_What the task requires_
From the first line to the last, write out the data below exactly.
■ ■ ■ ■ ■
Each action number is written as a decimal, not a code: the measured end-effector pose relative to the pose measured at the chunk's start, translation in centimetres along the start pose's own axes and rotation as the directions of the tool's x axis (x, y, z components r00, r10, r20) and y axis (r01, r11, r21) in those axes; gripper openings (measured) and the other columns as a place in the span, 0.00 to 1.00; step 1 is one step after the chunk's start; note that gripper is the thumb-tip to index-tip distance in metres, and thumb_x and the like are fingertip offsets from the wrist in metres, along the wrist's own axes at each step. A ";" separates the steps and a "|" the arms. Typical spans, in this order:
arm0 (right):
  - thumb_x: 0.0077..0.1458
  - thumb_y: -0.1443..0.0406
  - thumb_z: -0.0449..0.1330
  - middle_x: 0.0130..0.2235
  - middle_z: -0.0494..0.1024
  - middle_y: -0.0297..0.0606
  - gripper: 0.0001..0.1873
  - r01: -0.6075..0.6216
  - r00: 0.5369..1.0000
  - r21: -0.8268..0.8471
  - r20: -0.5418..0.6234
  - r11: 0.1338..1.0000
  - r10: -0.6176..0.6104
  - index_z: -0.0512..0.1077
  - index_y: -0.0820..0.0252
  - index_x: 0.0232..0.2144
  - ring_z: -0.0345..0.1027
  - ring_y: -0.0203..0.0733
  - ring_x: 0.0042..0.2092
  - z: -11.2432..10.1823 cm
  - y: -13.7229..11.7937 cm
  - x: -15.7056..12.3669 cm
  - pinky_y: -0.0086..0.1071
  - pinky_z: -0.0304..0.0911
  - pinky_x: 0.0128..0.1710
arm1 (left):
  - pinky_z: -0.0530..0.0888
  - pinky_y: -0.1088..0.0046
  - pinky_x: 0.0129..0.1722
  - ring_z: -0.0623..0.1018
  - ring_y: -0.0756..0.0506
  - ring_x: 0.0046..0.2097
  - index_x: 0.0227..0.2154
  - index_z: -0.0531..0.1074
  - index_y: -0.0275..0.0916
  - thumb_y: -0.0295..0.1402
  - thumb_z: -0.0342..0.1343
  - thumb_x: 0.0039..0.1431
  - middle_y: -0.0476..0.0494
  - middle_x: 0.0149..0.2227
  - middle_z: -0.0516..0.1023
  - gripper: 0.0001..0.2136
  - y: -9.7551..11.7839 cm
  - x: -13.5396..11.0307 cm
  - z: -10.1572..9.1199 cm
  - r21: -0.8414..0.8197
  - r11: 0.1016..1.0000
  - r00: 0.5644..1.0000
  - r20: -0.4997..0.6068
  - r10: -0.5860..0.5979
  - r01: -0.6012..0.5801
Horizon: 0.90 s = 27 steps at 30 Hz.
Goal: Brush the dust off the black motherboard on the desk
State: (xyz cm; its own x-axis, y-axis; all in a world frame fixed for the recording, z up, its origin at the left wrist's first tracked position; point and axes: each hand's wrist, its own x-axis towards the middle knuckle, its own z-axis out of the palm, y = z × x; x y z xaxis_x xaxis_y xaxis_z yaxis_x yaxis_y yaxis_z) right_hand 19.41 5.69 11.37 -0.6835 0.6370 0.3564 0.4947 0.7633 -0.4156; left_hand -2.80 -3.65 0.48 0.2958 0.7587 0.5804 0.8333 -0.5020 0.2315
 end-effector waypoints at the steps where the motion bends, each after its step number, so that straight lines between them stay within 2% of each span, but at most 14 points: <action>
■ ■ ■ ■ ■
_The answer_
Each action number is written as a decimal, not a code: the measured end-effector pose relative to the pose measured at the chunk's start, translation in centimetres along the start pose's own axes and rotation as the directions of the tool's x axis (x, y, z components r00, r10, r20) and y axis (r01, r11, r21) in those axes; gripper openings (measured) and the other columns as a place in the span, 0.00 to 1.00; step 1 is one step after the chunk's start; note that gripper is the thumb-tip to index-tip distance in metres, and thumb_x and the like are fingertip offsets from the wrist in metres, along the wrist's own axes at each step. A ";" separates the steps and a "|" the arms. Typical spans, in this order:
arm0 (right):
  - thumb_x: 0.0077..0.1458
  - thumb_y: -0.1443..0.0406
  - thumb_z: -0.0449..0.1330
  - middle_x: 0.0130..0.2235
  - middle_z: -0.0494..0.1024
  - middle_y: -0.0297..0.0606
  - gripper: 0.0001..0.1873
  - r01: -0.6075..0.6216
  - r00: 0.5369..1.0000
  - r21: -0.8268..0.8471
  - r20: -0.5418..0.6234
  - r11: 0.1338..1.0000
  - r10: -0.6176..0.6104
  - index_z: -0.0512..0.1077
  - index_y: -0.0820..0.0252
  - index_x: 0.0232..0.2144
  - ring_z: -0.0345..0.1027
  - ring_y: -0.0203..0.0733
  - ring_x: 0.0042..0.2092
  - z: -11.2432..10.1823 cm
  - y: -13.7229..11.7937 cm
  - x: -15.7056..12.3669 cm
  - pinky_y: -0.0086..0.1071
  - pinky_z: -0.0304..0.0911
  - pinky_x: 0.0128..0.1710
arm1 (left):
  - pinky_z: -0.0530..0.0888
  - pinky_y: -0.1088..0.0046
  - pinky_x: 0.0129..0.1722
  - ring_z: -0.0623..0.1018
  - ring_y: -0.0756..0.0506
  - ring_x: 0.0046..0.2097
  - index_x: 0.0227..0.2154
  - index_z: -0.0531..0.1074
  - index_y: -0.0275..0.0916
  - thumb_y: -0.0295..0.1402
  - thumb_z: -0.0342..0.1343
  - thumb_x: 0.0039..0.1431
  - middle_y: -0.0476..0.0494
  - middle_x: 0.0149..0.2227
  - middle_z: -0.0516..0.1023
  - gripper: 0.0001..0.2136
  - y: -9.7551..11.7839 cm
  - x: -13.5396..11.0307 cm
  - z: -10.1572..9.1199 cm
  - r21: -0.8414..0.8197
  - r11: 0.1016..1.0000
  - r00: 0.5644..1.0000
  - r20: -0.4997..0.6068
  - r10: -0.5860..0.5979
  - r01: -0.6012..0.5801
Horizon: 0.90 s = 27 steps at 30 Hz.
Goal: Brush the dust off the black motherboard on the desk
State: (xyz cm; its own x-axis, y-axis; all in a world frame fixed for the recording, z up, its origin at the left wrist's first tracked position; point and axes: each hand's wrist, its own x-axis towards the middle knuckle, its own z-axis out of the palm, y = z × x; x y z xaxis_x xaxis_y xaxis_z yaxis_x yaxis_y yaxis_z) right_hand 19.41 5.69 11.37 -0.6835 0.6370 0.3564 0.4947 0.7633 -0.4156; left_hand -2.80 -3.65 0.48 0.2958 0.7587 0.5804 0.8333 -0.5020 0.2315
 end-effector waypoints at the steps where the motion bends, each after its step number, so that straight lines between them stay within 2% of each span, but at most 14 points: <action>

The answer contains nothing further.